[Task input — start]

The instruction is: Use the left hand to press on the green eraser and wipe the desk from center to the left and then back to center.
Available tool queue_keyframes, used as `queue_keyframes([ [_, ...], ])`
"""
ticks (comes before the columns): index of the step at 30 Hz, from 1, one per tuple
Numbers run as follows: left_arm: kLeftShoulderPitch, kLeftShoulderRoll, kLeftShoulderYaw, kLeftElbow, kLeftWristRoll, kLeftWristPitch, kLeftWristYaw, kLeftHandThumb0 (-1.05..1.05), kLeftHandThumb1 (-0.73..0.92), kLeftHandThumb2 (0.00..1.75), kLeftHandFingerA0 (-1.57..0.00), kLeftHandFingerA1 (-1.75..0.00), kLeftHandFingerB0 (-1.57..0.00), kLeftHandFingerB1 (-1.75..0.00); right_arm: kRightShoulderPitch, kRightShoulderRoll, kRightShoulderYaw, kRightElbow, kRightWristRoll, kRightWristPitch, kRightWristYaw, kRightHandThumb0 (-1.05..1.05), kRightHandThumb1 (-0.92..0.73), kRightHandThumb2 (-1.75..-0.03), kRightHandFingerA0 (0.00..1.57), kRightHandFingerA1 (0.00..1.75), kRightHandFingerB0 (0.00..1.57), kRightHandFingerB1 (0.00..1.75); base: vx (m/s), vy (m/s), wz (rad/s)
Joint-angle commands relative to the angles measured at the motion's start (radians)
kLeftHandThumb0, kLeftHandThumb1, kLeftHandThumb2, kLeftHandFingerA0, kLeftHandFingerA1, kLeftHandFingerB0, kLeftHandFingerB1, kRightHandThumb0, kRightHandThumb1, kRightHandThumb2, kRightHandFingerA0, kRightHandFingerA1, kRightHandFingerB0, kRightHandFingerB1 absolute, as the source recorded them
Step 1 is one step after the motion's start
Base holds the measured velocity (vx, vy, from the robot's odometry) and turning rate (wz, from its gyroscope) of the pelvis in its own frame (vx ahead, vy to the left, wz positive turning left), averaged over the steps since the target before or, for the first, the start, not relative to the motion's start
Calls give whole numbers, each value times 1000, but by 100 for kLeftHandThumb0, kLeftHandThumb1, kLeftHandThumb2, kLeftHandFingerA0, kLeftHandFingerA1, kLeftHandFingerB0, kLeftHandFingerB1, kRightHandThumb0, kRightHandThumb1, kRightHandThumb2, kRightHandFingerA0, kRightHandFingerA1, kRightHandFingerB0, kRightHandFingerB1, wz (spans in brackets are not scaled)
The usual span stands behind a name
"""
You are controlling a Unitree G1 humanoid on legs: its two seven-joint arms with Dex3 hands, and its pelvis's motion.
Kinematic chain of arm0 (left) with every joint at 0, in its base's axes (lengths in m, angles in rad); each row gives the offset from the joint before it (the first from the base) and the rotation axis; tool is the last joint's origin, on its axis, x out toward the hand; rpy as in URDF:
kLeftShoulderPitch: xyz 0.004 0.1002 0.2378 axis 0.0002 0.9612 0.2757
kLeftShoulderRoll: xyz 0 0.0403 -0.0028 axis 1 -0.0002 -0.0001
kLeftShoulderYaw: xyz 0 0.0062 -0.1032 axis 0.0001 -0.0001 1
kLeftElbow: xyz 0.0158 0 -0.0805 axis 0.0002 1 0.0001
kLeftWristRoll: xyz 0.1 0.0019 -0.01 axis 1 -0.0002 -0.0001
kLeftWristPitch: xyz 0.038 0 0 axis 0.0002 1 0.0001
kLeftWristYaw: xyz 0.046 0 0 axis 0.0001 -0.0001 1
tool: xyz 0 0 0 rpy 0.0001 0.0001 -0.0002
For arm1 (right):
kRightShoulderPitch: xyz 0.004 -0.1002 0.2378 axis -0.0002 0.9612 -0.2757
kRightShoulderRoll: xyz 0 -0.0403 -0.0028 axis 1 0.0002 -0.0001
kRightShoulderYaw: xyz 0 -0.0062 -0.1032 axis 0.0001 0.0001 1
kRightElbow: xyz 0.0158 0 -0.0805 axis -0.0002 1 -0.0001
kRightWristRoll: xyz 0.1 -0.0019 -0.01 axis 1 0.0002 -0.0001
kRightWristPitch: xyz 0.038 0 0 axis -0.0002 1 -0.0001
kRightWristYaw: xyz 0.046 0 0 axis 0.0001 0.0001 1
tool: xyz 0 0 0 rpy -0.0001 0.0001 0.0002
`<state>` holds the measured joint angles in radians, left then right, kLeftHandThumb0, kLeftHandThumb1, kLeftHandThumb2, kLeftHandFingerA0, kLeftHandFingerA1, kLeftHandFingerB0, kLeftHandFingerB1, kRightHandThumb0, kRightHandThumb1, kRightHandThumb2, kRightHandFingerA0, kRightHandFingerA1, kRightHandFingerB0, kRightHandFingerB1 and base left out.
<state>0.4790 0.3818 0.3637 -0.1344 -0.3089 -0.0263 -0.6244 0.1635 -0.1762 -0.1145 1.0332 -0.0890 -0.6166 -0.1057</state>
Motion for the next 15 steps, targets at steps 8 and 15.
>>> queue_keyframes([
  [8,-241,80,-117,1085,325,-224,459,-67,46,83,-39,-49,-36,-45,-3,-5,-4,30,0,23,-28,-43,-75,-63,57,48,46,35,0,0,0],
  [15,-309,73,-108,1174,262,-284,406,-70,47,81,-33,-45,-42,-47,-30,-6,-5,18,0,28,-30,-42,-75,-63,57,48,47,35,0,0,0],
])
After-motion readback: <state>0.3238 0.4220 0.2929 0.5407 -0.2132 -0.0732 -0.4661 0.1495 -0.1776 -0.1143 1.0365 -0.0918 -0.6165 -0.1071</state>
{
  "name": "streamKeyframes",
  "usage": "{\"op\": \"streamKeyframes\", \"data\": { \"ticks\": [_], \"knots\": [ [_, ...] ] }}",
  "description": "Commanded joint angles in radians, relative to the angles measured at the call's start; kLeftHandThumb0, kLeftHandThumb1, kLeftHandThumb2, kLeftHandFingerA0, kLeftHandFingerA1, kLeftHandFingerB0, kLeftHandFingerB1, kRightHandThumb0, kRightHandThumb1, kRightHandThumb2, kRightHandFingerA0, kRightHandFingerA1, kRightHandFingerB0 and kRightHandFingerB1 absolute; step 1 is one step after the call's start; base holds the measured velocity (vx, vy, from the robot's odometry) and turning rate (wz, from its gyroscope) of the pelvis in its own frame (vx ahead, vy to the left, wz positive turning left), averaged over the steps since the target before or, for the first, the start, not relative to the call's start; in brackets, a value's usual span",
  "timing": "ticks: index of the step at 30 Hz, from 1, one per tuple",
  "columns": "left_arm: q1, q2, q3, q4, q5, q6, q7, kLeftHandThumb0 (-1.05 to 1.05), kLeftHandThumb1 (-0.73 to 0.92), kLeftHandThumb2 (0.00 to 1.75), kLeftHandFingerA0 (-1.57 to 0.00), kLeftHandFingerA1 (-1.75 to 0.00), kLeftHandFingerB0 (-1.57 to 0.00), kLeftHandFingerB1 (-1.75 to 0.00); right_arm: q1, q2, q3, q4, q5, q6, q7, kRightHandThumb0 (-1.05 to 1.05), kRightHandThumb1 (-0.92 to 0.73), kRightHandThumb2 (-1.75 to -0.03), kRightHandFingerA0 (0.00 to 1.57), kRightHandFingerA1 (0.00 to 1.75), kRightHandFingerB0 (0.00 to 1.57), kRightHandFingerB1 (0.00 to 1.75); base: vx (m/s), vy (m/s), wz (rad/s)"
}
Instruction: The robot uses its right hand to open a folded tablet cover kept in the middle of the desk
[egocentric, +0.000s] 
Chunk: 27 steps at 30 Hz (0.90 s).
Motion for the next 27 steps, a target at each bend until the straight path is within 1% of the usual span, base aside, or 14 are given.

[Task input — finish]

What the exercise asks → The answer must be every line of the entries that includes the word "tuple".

Task result →
ticks (comes before the columns): index of the step at 30 Hz, from 1, one per tuple
  "timing": "ticks: index of the step at 30 Hz, from 1, one per tuple",

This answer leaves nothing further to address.